The Gators are a team that has spiraled from No. 15 in the preseason AP Poll to now a loss away from being bowl ineligible … with three games still to play. A team that could possibly be the worst in the SEC — a feat it hasn’t sunk in four decades. A team that benched its once Heisman-hopeful quarterback Saturday for a true freshman whose only previous playing time had come in a blowout of an FCS foe. And he, Tramell Jones Jr., looked better than Lagway, anyway, even if his efforts were moot. Florida was already trailing 24-7 when he came in to open the second half.
For anyone holding out on the dream of a postseason berth, you can make your holiday plans. Florida (3-6, 2-4 in the Southeastern Conference) won’t be busy. Barring any unforeseen drama against No. 6 Ole Miss and No. 23 Tennessee in the next two weeks the Gators will miss a bowl twice in a three-year span the first time since the 1980s. And that was because of NCAA sanctions. This Gators season can only be matched by an all-natural 0-10-1 campaign in 1979.
Since those dreary days, Kentucky (4-5, 2-5) has become the type of team Florida would schedule for a Homecoming layup. Upon Steve Spurrier’s arrival through the departure of Jim McElwain, the Gators were the elite of the now-demolished SEC East, and the Wildcats received the brunt of their force with 31 consecutive losses. But Florida has dropped four of its last five to Kentucky, and none should hurt greater than its current mid-November debacle.
Prior to upsetting Auburn 10-3 last week, Kentucky was 1-14 in its last 15 SEC contests. You’d have been hard-pressed to find a preseason SEC poll that didn’t suggest Lexington would be gearing up for basketball by the end of September. Yet the Wildcats were starting third-string quarterback Beau Allen by the fourth quarter out of fear of injuring starter Cutter Boley — in a blowout win.
How the tables have turned.
On the opposite bench rested Lagway, whose slump isn’t an outlier. His 83 yards and three interceptions Saturday only signify regression.
“That was my decision [to pull him],” Gonzales said. “We had a rough first half, and I thought it might be good for him just to gather and look at it from a coach’s point from the sideline. But we need to play better all around, not just him.”
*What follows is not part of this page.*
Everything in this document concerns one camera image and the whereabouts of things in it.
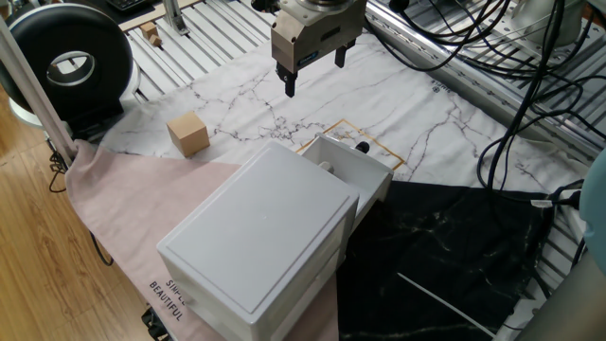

Amid TSA shortages, the Gators’ typically reliable defense seemed to have gotten lost during its travels. Kentucky eclipsed 400 yards of offense, and while the Wildcats turned the ball over twice in the final minutes of the first half, Florida’s offense eagerly returned the favor both times.
“It’s really shocking, honestly,” linebacker Myles Graham said. “It’s really embarrassing. … I’m really blind-sided, just like everybody else is. We got to look in the mirror, and we got to do better.
“That’s completely unacceptable.”
Roughly 700 miles south, a number of concerning questions circulated through watch parties and booster email chains alike, but their premise is simple: How did we get here?
Florida ridding itself of Billy Napier after two losing seasons in three years was understandable. But even in a more hopeful loss to No. 5 Georgia, 24-20 last week, the penalty and mental issues that characterized Napier’s tenure were still clearly present. And to make matters worse, Gonzales now looks as if he’s lost the same locker room that always seemed to stave off Napier’s boot.
“I’ll take the blame for everything,” Gonzales said. “We’ve got to be better. I’ve got to be better, make sure these players continue forward.”
Somewhere in the distance, Napier’s sitting on $21 million and a bunch of schadenfreude, silently watching as Florida bottomed out.
The Gators can only wait for this season to end.